__Exercise__: Looking only at the lines below that contain "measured", give the number of them and no other text.

── Supplied information ──

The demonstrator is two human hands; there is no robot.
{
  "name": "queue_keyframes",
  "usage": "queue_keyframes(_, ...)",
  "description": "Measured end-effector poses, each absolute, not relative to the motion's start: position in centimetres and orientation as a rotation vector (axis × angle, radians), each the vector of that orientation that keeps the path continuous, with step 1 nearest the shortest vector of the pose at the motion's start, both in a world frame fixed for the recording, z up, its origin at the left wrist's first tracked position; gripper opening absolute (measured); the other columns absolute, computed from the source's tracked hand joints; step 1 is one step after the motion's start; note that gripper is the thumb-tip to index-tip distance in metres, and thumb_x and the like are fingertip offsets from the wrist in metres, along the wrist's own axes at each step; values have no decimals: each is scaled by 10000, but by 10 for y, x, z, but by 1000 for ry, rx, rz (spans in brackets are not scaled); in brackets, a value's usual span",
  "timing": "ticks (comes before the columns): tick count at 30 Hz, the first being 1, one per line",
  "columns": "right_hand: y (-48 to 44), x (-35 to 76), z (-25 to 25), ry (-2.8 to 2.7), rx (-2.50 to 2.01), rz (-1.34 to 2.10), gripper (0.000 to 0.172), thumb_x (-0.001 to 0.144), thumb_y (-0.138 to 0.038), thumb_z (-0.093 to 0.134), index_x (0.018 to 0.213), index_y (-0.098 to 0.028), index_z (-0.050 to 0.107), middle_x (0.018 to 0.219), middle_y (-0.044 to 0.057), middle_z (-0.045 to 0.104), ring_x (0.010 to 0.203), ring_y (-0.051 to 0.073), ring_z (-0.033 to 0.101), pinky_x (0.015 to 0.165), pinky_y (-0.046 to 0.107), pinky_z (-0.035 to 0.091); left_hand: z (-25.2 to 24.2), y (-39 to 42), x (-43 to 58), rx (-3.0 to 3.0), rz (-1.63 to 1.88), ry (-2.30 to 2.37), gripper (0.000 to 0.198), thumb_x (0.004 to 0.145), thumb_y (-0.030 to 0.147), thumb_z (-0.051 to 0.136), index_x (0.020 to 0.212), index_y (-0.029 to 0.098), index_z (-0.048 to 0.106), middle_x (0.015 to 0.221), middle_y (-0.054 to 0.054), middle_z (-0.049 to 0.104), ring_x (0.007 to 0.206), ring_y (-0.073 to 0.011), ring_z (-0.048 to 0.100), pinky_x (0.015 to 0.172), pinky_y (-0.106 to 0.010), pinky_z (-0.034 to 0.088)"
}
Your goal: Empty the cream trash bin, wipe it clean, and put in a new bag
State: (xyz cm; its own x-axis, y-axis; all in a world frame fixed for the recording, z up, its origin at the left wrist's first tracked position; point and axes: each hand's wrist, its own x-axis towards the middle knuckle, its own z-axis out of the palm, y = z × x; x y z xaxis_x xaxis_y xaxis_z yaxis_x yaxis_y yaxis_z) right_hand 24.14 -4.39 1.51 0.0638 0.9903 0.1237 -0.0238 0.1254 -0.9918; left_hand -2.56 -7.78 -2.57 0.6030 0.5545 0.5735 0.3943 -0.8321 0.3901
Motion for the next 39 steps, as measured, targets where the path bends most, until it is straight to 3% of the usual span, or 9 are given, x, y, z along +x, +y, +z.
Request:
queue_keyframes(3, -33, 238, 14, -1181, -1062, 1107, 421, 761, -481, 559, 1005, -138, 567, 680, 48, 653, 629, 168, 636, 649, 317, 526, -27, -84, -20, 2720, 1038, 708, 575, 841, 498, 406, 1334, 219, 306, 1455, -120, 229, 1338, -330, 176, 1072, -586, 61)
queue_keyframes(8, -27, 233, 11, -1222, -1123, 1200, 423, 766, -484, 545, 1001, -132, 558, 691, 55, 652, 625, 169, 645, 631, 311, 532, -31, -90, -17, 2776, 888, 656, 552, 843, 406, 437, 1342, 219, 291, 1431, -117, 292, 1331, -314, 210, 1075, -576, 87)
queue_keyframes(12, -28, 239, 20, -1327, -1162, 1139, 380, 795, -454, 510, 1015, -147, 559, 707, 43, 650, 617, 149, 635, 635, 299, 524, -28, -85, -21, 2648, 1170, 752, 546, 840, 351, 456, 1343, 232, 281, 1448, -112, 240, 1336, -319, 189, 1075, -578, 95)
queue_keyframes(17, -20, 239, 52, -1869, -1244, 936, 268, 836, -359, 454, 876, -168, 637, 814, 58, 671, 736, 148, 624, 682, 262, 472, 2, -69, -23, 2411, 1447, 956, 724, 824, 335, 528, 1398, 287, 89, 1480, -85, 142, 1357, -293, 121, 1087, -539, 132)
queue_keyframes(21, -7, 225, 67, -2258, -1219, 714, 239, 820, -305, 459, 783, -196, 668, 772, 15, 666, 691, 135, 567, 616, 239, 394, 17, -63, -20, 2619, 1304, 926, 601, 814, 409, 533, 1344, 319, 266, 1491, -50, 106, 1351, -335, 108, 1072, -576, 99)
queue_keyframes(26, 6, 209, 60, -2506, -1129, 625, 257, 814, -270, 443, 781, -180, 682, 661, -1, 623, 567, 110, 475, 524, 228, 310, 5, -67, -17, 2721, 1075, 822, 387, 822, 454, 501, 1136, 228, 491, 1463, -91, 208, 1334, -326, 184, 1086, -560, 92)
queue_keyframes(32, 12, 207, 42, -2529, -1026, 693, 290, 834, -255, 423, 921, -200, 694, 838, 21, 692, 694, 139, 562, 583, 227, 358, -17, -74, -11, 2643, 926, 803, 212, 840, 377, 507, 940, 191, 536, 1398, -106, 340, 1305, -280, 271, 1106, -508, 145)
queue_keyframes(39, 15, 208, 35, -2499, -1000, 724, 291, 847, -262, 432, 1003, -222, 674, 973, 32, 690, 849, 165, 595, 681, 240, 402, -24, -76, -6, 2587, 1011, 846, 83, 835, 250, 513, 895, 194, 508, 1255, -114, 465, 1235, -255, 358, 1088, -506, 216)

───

__Task result__: 2